O STF já decidiu que a Lei nº 12.382/11 convive com o art. 9º, § 2º, da Lei nº 10.684/03. Julgando habeas corpus em processo que apurava sonegação fiscal, o relator esclareceu que o impetrante buscava ver declarada extinta a punibilidade, considerado o pagamento integral de débito tributário constituído. No writ, fez referência ao voto externado no exame da AP 516 ED/DF, segundo o qual a Lei 12.382/11, que trata da extinção da punibilidade dos crimes tributários nas situações de parcelamento do débito tributário, não afetaria o disposto no § 2º do art. 9º da Lei 10.684/2003, o qual preveria a extinção da punibilidade em virtude do pagamento do débito a qualquer tempo. O relator ressalvou entendimento pessoal de que a quitação total do débito, a permitir que fosse reconhecida causa de extinção, poderia ocorrer, inclusive, posteriormente ao trânsito em julgado da ação penal. (HC 116.828/SP, rel. Min. Dias Toffoli, DJe 22/08/2013).

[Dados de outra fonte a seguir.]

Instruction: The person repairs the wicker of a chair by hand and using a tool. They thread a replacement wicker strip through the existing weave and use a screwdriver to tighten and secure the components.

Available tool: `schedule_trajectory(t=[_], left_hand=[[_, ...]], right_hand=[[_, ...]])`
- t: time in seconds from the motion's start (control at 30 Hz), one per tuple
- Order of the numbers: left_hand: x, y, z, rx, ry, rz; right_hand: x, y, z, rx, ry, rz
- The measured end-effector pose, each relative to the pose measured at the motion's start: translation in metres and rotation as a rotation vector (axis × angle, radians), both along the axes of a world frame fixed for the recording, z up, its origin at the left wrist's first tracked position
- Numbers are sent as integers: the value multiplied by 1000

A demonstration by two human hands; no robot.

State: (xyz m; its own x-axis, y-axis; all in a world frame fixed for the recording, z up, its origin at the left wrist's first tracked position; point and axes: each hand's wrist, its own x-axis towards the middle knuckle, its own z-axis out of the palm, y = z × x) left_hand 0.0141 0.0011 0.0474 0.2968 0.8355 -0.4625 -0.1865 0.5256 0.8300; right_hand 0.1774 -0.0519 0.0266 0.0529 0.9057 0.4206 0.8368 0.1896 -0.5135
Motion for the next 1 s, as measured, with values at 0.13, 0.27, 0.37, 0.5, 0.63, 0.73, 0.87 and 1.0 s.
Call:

O STJ tem adotado a orientação de que o pagamento realizado após o recebimento da denúncia, mas antes do trânsito em julgado, extingue a punibilidade:
“Comprovado o pagamento integral dos débitos oriundos da falta de recolhimento de contribuições sociais, ainda que efetuado posteriormente ao recebimento da denúncia, extingue-se a punibilidade, nos termos do 9º, § 2º, da Lei 10.684/03” (HC 126.243/SP, DJe 26/08/2015).